Tel Habuwa (also Tell Heboua, Tell Habua) is an archaeological site in Lower Egypt, located 3 kilometers from the Suez Canal in the Ismailia Governorate. It was suggested by scholars that this is the Ancient Egyptian Eastern-border city called Tjaru from the Middle Kingdom of Egypt.

== Description ==

Double statue of Paser and Henut discovered at Tel Habuwa; gray granite, Ramesside period (1292 BC–1070 BC); Luxor Museum

The site consists of four sectors, labelled Tel Habuwa I, II, III and IV. The sites of Habuwa I and II are the largest of these sites.

In ancient times, a branch of the Pelusiac arm of the Nile passed between Tell Habuwa I and II before emptying into the Mediterranean.

Tell Heboua I is the oldest site; it goes back to the Middle Kingdom, and continued from there to the Saite times (26th Dynasty). On the other hand, Tell Heboua II dates back only to the beginning of the New Kingdom. Both of these sites continue on to the 26th Dynasty.

Tell Habuwa reached its maximum size during the Eighteenth Dynasty, when it occupied all four of these agglomerations.

Tel Habuwa III was a mainly New Kingdom settlement; there is a necropolis that remains there, and an old habitation area indicating a rather small town.

The site of Tell Heboua IV is located almost 2km south of Tell Heboua I. A cemetery of the 18th Dynasty is found there.

A closely related settlement Tell el-Borg is located almost directly east of Tell Heboua.

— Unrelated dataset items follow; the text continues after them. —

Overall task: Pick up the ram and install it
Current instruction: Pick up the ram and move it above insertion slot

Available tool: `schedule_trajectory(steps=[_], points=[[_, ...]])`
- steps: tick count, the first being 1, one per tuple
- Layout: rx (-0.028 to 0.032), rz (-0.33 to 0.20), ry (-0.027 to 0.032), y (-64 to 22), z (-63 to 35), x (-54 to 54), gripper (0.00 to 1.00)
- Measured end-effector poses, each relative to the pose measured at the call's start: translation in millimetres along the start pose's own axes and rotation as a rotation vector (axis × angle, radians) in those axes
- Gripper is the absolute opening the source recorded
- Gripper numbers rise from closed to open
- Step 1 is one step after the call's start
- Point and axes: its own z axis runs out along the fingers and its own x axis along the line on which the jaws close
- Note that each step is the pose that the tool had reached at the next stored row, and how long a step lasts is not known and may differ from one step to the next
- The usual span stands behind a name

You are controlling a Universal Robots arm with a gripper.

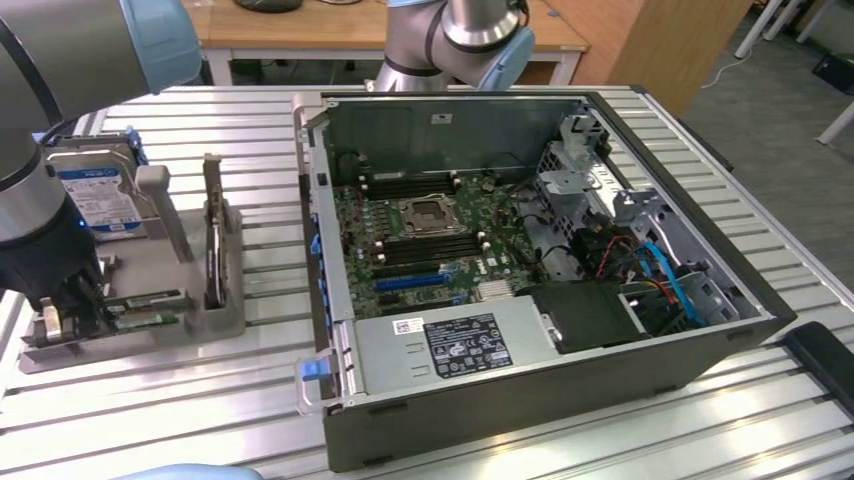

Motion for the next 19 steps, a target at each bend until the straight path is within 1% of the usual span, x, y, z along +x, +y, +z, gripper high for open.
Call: schedule_trajectory(steps=[8,19], points=[[0.0,0.0,-0.0001,0.2,-10.3,-0.3,0.14],[0.0,0.0,-0.0001,0.6,-27.3,-0.8,0.14]])
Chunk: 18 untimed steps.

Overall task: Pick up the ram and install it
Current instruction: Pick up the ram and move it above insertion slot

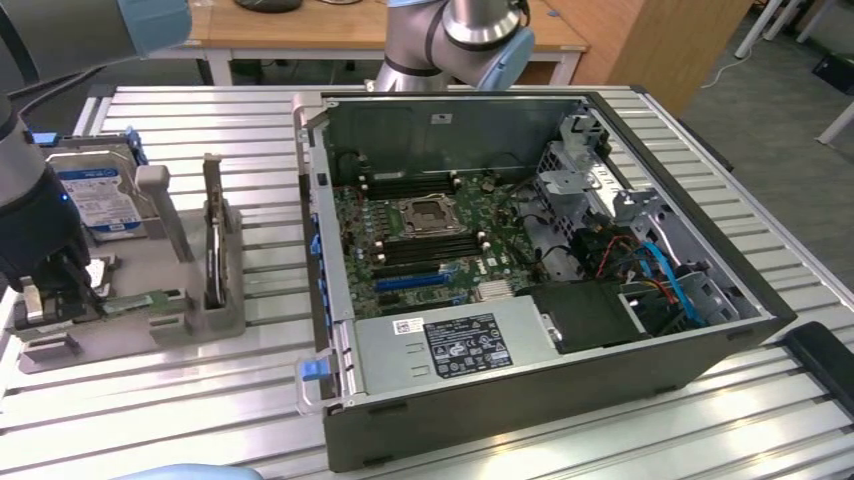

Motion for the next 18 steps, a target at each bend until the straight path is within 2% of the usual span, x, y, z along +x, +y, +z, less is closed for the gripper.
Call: schedule_trajectory(steps=[10,18], points=[[-0.0001,0.0,0.0001,0.1,-6.6,-0.2,0.13],[0.0,0.0,0.0,0.5,-21.9,-0.6,0.13]])
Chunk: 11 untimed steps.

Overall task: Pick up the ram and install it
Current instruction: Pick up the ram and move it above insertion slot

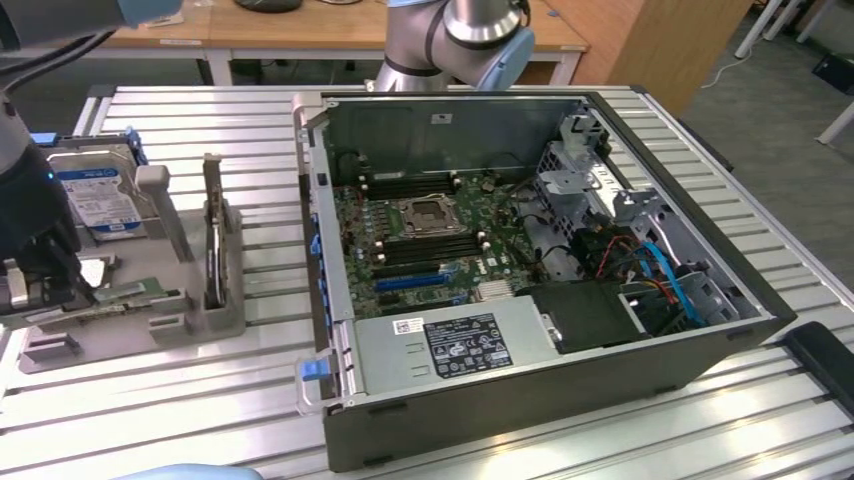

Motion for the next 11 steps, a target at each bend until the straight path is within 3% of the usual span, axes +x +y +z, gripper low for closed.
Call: schedule_trajectory(steps=[11], points=[[0.0,0.0,0.0,0.7,-34.4,-1.0,0.13]])
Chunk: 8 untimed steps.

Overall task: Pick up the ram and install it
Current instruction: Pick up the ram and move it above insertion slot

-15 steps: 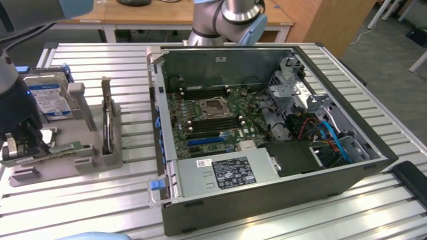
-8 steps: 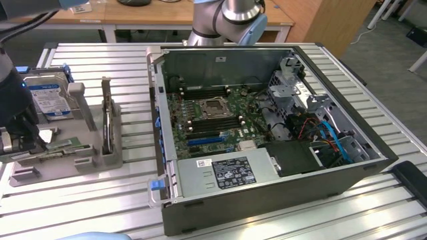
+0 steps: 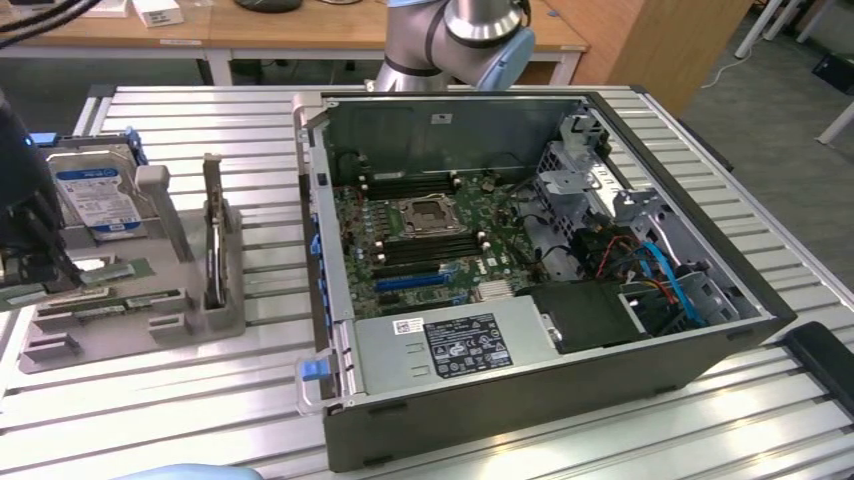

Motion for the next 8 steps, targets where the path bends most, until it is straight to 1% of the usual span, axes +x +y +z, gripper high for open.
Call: schedule_trajectory(steps=[8], points=[[0.0,0.0,0.0,0.6,-27.7,-0.8,0.13]])
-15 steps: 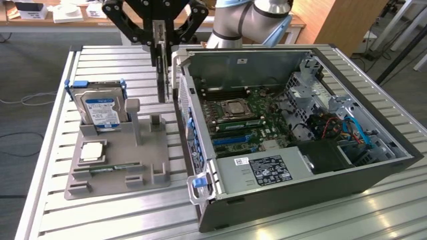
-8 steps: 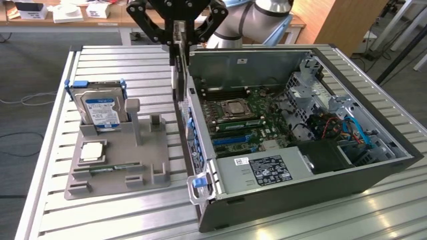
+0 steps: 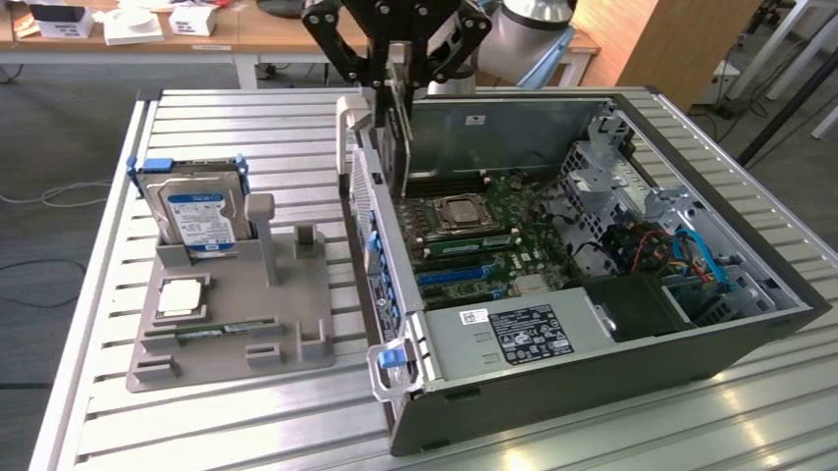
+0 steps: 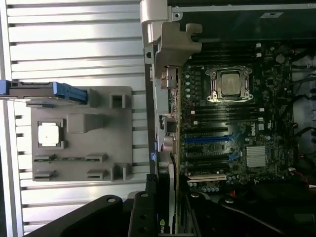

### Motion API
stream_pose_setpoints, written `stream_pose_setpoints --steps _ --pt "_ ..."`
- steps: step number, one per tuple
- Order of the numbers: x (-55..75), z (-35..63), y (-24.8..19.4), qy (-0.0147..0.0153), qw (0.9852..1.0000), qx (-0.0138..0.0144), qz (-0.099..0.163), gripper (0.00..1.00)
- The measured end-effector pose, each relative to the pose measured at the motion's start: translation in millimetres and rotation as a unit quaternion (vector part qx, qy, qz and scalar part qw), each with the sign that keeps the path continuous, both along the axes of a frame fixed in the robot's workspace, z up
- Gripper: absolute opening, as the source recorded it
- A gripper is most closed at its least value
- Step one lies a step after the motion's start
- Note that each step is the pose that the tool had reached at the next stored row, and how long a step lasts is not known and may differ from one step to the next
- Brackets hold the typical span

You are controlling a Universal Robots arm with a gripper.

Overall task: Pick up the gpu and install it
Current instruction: 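Pick up the gpu and move the gpu toward the slot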

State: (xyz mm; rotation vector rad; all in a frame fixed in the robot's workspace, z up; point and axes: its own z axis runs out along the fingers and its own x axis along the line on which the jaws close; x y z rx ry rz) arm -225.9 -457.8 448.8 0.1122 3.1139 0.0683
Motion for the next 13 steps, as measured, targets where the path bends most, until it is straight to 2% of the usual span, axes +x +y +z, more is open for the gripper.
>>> stream_pose_setpoints --steps 13 --pt "58.9 0.0 0.0 0.0 1.0 0.0 0.0 0.27"
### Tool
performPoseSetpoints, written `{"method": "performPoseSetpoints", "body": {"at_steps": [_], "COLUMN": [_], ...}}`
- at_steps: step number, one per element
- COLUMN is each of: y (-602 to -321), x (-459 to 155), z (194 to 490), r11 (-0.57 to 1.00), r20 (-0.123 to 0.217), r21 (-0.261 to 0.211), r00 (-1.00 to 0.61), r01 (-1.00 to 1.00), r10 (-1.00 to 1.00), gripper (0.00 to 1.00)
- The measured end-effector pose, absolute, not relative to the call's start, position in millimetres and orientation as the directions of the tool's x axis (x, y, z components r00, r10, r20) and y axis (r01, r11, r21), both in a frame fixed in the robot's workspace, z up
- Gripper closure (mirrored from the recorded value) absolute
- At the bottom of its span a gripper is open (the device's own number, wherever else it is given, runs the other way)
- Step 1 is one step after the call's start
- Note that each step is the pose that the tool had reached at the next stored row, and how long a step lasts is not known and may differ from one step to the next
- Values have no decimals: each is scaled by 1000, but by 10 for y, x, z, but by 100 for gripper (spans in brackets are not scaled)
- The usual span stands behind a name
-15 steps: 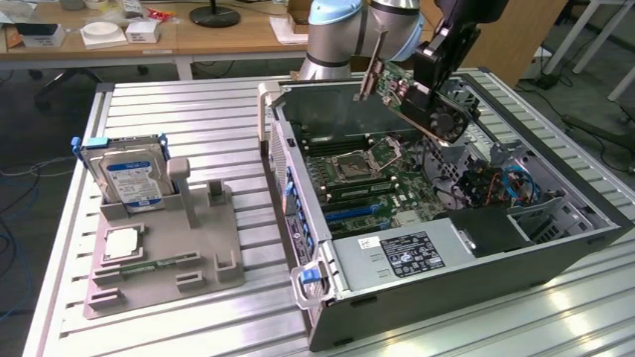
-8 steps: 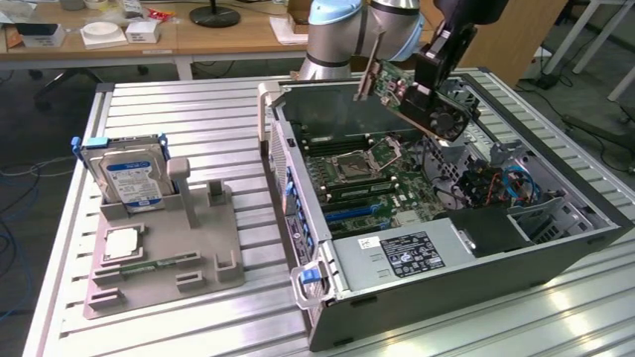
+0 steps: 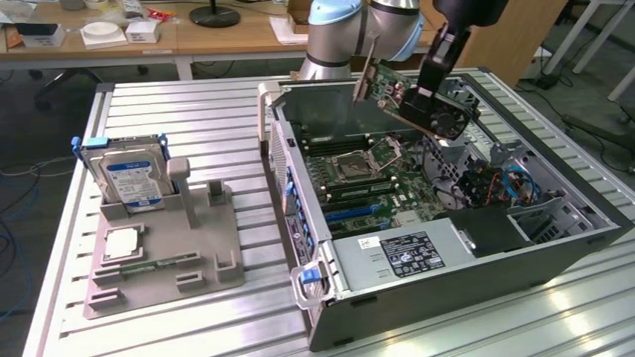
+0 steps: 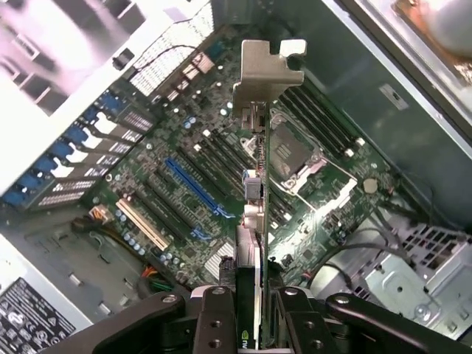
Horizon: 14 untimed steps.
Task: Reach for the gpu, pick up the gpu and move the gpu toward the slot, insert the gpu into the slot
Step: 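Insert the gpu into the slot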
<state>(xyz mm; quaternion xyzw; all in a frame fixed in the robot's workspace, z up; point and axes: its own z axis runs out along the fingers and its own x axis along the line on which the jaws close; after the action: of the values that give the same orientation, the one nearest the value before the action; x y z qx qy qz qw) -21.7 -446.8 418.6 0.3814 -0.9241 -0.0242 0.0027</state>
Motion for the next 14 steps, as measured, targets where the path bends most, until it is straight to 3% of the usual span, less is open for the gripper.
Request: {"method": "performPoseSetpoints", "body": {"at_steps": [10, 14], "y": [-4469, -4468], "x": [-216, -216], "z": [4173, 4170], "r11": [602, 568], "r20": [-15, -30], "r21": [46, 26], "r00": [-603, -569], "r01": [-797, -823], "r10": [-798, -822], "gripper": [74, 74]}}
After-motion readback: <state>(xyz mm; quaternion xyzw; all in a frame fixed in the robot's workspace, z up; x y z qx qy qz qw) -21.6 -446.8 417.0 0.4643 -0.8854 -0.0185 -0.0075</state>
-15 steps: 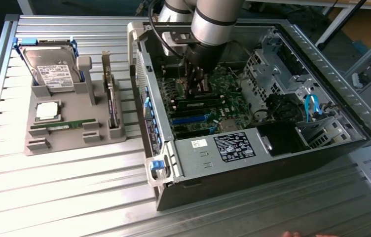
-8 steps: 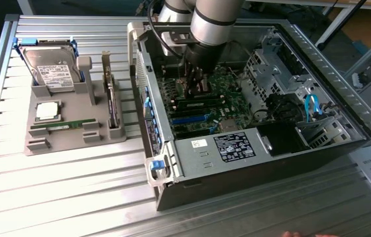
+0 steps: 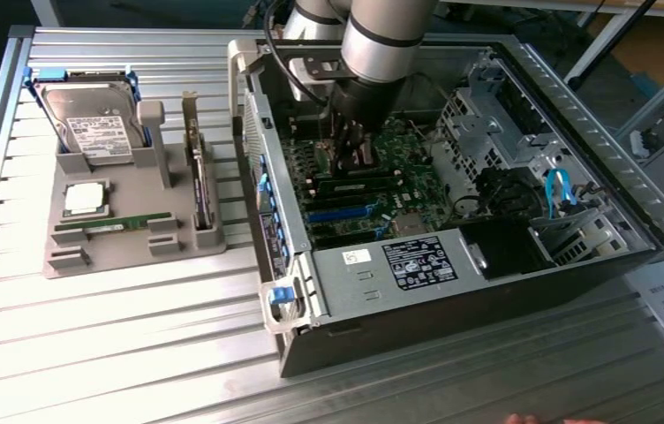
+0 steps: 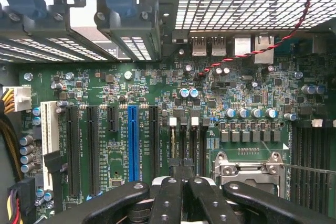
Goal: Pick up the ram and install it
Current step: 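Press down the ram until it locks into place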
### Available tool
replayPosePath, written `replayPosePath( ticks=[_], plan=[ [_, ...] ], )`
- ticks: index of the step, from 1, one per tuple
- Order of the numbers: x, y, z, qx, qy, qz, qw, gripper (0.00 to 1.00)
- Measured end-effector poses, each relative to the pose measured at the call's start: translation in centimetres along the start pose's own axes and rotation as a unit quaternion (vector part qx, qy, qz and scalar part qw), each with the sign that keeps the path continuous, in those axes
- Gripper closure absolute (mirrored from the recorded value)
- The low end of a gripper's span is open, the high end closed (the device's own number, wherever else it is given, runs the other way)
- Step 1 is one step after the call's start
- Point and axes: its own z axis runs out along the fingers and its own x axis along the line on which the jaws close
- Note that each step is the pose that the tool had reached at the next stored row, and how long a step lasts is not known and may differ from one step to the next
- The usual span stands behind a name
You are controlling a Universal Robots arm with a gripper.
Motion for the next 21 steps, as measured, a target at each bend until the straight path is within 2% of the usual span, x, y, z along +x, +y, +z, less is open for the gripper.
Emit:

The distance from the site of Tell Heboua II is about 5km.

The silos in Tel Habuwa could store up to 280 tons of grains, which led the scholars to believe that an army unit was stationed at the settlement. These silos were first built during the earlier history of the site, and expanded later.

== Excavations ==
Excavations by the Egyptian archaeological mission in northern Sinai, headed by Mohamed Abd el-Maksoud, were conducted from 1985 to 2015. They uncovered Tell Heboua I and Tell Heboua II.

Inscriptions and stelae from the New Kingdom confirmed the site's identification and significance. In particular, the scene of King Seti I's military campaign on the northern wall of Karnak temple seems to portray Tell Heboua I and II, as well as a canal between them. Also, the base of a small statue was found at Tell Heboua I in 2005-2006 mentioning the name 'Tharu' (TArw).

=== Hyksos remains ===
The 2013 excavations in the site had unearthed the remains of buildings from Thutmoses III and Seti I's reigns and beneath them what seems to be a two stories tall administration buildings and silos from the Hyksos period. These buildings associated with the Hyksos were heavily burnt.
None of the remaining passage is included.